Last updated: September 16, 2019
Project Number: RC1183-000
Product Line: Rapid Response
Research Type: Drug
Report Type: Summary with Critical Appraisal
Result type: Report

Question

  1. What is the clinical effectiveness of minocycline for relapsing-remitting multiple sclerosis?
  2. What is the clinical effectiveness of minocycline for clinically isolated syndrome?
  3. What are the evidence-based guidelines regarding minocycline for relapsing-remitting multiple sclerosis or clinically isolated syndrome?

Key Message

One relevant randomized controlled trial was identified regarding the clinical effectiveness of minocycline for clinically isolated syndrome. No evidence regarding the clinical effectiveness of minocycline for relapsing-remitting multiple sclerosis was identified.
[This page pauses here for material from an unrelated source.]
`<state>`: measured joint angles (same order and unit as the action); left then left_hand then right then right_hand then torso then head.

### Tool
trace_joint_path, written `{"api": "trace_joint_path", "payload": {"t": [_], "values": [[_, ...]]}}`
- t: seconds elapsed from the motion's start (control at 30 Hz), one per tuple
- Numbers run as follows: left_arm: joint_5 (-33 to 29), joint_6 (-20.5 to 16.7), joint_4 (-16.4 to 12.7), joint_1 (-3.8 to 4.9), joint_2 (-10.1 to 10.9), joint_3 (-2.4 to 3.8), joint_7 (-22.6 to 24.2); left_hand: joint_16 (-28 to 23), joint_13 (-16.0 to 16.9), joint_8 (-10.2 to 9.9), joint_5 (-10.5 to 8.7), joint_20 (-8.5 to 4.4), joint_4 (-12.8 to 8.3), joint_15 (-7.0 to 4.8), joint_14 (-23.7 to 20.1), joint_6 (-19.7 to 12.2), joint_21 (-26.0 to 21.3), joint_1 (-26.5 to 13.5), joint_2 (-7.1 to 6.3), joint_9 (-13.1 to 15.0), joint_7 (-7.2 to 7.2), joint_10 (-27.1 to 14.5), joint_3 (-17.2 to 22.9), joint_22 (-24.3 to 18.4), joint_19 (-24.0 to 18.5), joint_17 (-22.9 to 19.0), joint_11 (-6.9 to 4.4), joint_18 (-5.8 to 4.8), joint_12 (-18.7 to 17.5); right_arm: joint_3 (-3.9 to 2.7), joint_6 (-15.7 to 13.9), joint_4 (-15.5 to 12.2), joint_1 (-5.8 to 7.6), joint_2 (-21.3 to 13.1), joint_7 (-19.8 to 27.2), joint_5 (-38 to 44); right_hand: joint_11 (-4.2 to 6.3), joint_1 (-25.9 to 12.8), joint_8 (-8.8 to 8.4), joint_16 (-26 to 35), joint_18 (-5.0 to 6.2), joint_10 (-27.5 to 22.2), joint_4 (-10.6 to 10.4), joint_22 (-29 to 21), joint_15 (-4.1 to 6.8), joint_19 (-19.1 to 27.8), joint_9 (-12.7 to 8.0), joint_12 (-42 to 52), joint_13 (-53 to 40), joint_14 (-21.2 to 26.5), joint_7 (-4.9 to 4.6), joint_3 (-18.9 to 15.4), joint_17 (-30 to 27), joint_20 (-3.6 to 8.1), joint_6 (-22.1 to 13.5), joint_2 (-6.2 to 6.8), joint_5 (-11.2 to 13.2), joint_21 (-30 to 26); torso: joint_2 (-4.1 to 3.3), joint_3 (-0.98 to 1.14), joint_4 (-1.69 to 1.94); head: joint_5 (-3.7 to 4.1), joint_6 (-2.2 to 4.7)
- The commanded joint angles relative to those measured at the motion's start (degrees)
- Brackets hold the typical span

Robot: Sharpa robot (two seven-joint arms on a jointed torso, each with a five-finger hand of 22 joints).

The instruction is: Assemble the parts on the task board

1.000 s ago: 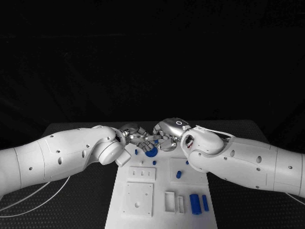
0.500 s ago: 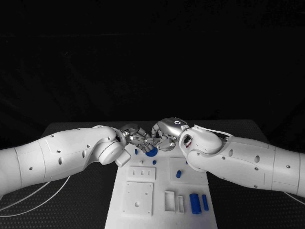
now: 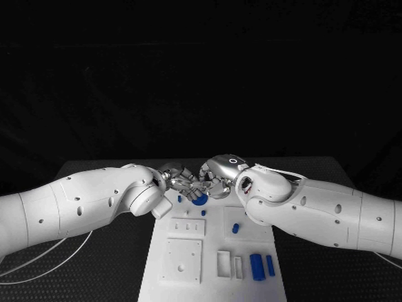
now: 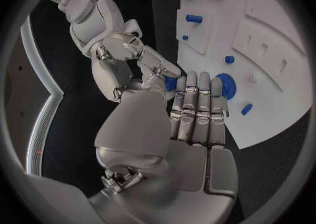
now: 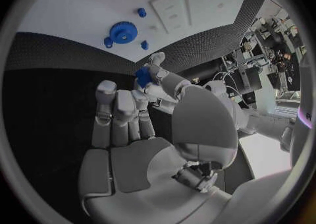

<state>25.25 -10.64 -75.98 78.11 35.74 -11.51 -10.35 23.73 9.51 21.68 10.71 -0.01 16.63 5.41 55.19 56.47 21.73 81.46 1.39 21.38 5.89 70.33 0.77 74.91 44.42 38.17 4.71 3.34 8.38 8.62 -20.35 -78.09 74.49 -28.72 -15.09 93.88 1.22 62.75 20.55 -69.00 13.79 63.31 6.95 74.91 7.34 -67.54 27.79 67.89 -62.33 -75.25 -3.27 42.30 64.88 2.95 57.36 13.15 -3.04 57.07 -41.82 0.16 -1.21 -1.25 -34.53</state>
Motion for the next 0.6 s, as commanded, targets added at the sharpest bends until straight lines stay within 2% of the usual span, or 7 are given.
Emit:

Furthermore, no evidence-based guidelines were identified regarding minocycline for relapsing-remitting multiple sclerosis or clinically isolated syndrome.Limited evidence from this single study indicated that the risk of conversion from clinically isolated syndrome to multiple sclerosis at six months was statistically significantly lower in patients treated with minocycline versus placebo. However, the differences in outcomes were not sustained at 24 months. Relapse rates at six and 24 months were not statistically different between groups. The mean change in Expanded Disability Status Scale score between baseline and the end of the study was not statistically different between groups. Furthermore, the between-group differences at six months on magnetic resonance imaging outcomes (lesions volume, new enhancing lesions, cumulative number of lesions) in favour of minocycline were no longer significant at 24 months, when results were adjusted for the number of enhancing lesions at baseline. Patients treated with minocycline were also found to have statistically significantly greater numbers of adverse events compared to patients treated with placebo. Results from this single study should be interpreted with caution.